サウンドは「最高」の一言。バブリング音は純正というのが信じられないほど「爆音」
しかし良い音で、ずっと聞いていられます。
(マフラーはフルチタン製)
変速する度に「ガン ガン」とギアが入っていく感触があり、その都度「バン」という音が聞こえます
足はコンフォートですら固いですが、跳ねるだけ、というわけではなく速度を上げても地面にしっかり追従します。
カーボンブレーキの効きは言うまでもなく、温まるまではかなり重いですが、操作性は高く慣れてしまえば自由自在に扱えます。
・危険な楽しさ
さて、一度冷静になり車と向き合います。
まずこの車はかなり危険な1台ですが、「危険のベクトルが違う」と感じました。
というのも、「すぐ滑る」「飛んでいきそう」というわけではなく、「楽しすぎて限界まで行きたくなってしまう」というのが正しいです。
エンジンの熱が入れば入るほど車はよりパワーを発揮しますし、タイヤに熱が入るほどよりコーナーを攻めたくなってしまいます。
車の動きは非常にクイックで軽く、自分の手足のように動きます。
当然ドライバーである私もテンションが上がっていき、気が付けば危険な領域に・・・となってしまうほど楽しい車です。

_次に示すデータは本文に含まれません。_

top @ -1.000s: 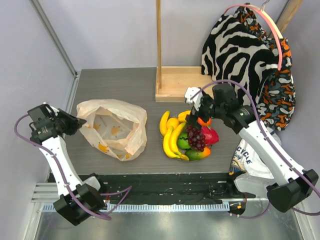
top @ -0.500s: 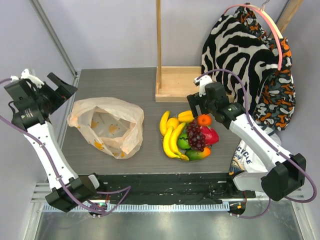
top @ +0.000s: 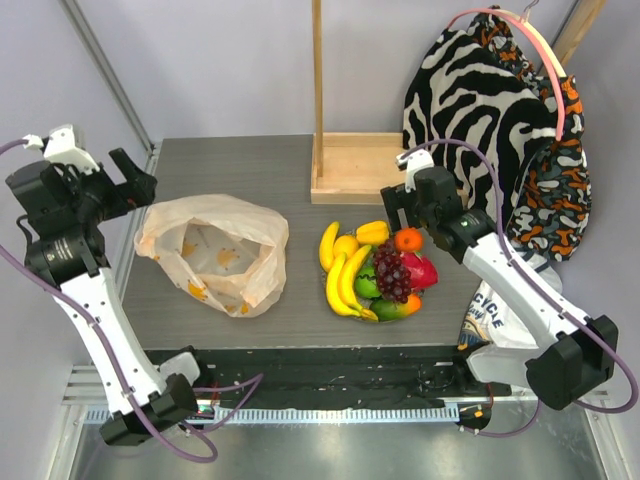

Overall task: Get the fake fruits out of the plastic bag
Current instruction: Reset both arms

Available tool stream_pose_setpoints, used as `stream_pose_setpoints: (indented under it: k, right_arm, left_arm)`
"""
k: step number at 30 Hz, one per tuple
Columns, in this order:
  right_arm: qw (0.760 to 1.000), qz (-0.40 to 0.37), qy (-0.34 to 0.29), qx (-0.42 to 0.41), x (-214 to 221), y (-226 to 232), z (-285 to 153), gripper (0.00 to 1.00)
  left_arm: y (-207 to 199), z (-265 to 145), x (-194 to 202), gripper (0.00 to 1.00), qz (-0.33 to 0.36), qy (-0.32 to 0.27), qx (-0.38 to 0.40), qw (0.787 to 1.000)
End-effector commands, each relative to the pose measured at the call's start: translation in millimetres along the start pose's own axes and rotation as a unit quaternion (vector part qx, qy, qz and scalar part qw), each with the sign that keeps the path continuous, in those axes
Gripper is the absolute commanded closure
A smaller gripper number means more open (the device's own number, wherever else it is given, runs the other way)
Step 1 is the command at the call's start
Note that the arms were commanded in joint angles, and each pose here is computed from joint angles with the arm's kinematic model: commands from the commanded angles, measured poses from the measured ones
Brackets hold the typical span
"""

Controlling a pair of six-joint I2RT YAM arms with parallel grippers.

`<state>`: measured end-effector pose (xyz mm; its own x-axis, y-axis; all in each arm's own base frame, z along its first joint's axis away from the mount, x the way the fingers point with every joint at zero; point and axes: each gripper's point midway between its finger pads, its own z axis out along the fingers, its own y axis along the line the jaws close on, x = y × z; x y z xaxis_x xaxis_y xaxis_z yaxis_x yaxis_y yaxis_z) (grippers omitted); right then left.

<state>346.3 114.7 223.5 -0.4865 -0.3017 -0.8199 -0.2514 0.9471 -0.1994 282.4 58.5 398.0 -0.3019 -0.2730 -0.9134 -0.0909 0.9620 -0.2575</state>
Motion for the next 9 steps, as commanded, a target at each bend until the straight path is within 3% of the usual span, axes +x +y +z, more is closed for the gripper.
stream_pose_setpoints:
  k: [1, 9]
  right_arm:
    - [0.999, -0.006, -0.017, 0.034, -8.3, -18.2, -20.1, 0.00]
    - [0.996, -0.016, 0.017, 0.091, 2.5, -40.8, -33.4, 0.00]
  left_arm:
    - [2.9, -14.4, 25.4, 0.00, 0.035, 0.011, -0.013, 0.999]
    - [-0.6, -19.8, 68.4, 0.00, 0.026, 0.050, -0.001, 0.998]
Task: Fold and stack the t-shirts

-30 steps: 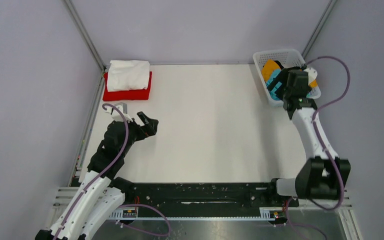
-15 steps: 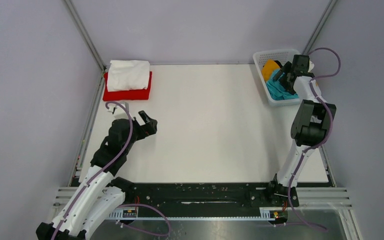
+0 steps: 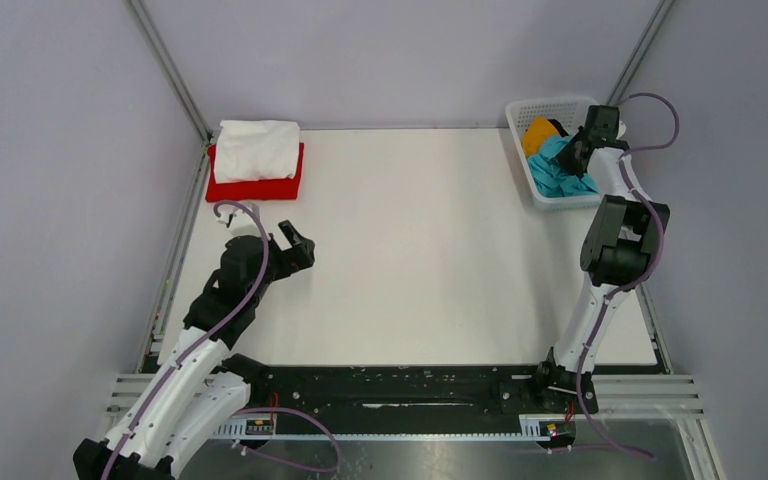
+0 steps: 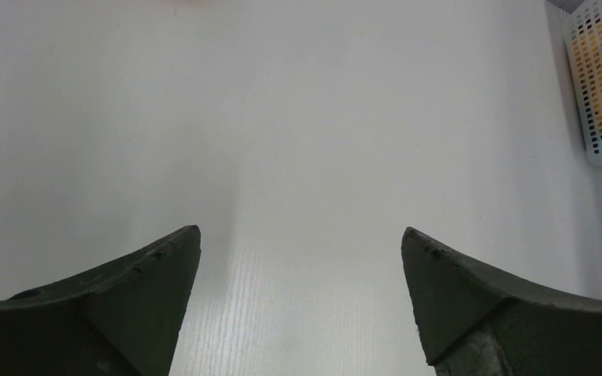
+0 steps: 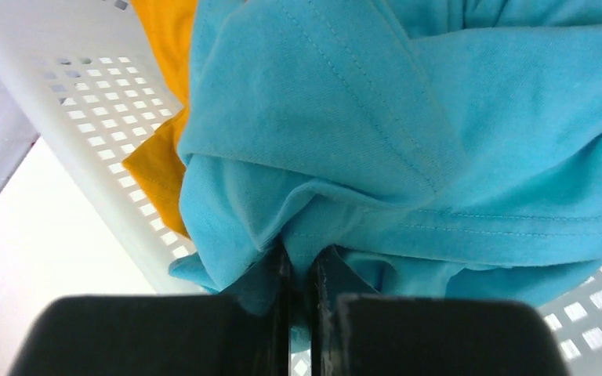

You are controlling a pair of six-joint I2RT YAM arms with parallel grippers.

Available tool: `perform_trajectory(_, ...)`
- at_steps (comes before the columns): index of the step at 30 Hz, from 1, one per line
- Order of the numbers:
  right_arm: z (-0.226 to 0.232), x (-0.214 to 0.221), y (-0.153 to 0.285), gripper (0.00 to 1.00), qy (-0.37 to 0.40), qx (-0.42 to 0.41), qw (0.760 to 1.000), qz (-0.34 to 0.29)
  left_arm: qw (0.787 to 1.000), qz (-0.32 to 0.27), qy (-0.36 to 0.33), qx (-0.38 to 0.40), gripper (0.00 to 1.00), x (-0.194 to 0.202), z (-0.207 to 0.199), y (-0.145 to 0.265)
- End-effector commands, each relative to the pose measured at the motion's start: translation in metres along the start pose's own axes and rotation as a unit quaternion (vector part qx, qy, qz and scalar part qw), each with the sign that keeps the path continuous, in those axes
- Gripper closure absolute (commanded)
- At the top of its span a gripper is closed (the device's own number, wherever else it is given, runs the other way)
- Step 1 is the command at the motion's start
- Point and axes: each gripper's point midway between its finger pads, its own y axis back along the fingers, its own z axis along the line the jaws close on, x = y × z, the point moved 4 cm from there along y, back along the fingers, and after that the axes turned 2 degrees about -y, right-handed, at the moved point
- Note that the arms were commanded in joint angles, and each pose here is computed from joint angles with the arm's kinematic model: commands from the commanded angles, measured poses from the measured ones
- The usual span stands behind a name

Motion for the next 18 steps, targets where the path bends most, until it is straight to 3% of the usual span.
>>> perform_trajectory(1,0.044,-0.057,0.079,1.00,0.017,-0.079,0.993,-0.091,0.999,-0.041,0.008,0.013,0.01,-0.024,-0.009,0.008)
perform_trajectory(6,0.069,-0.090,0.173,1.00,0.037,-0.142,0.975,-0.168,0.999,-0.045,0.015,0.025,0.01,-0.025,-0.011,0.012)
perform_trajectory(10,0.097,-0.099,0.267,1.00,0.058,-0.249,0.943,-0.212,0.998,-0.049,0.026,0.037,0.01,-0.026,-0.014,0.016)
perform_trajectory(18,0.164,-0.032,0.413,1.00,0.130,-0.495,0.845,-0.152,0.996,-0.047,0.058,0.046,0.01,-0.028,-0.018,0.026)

(極限まで軽量化されており、車重は1600キロ、ノーマルよりも30キロほど軽量)
・公道を走るレーシングカー?
「レーシングカー」という言葉は「少し違う」と私は思います。
レーシングカーにはレギュレーションがあり、規制があります。
事実、同型のF82 M4には「M4 GT4」というレース専用グレードが存在しますが、レギュレーションにより馬力は約450馬力、サイレンサーでサウンドも抑えられています。
(FIA-GT4規格に合わせて制作されたグレードになります)
しかし市販車には「レギュレーションは無く」市販車だからこそ際限なくスペックを向上できますし、公道だからこそ、路面のインフォメーションもより大きく感じます。
日本には30台しか存在しない「M4GTS」
2つと存在しない過激すぎるこの1台を体感できるのは30人のみ。
快適性や実用性を全て無くし、車の動き全てが伝わってくるような、「わかる人にしか理解されない」車ですが、逆に刺さった人には「これ以外ない」と、必ず思うような魅力を秘めています。
日本国内にわずか30台、こんなにレアなBMWの試乗インプレッションが出来る環境に強く感謝したことも付け加えておきます。
以上
二級整備士・稲数の試乗インプレッション・・・BMW M4 GTS 編でした。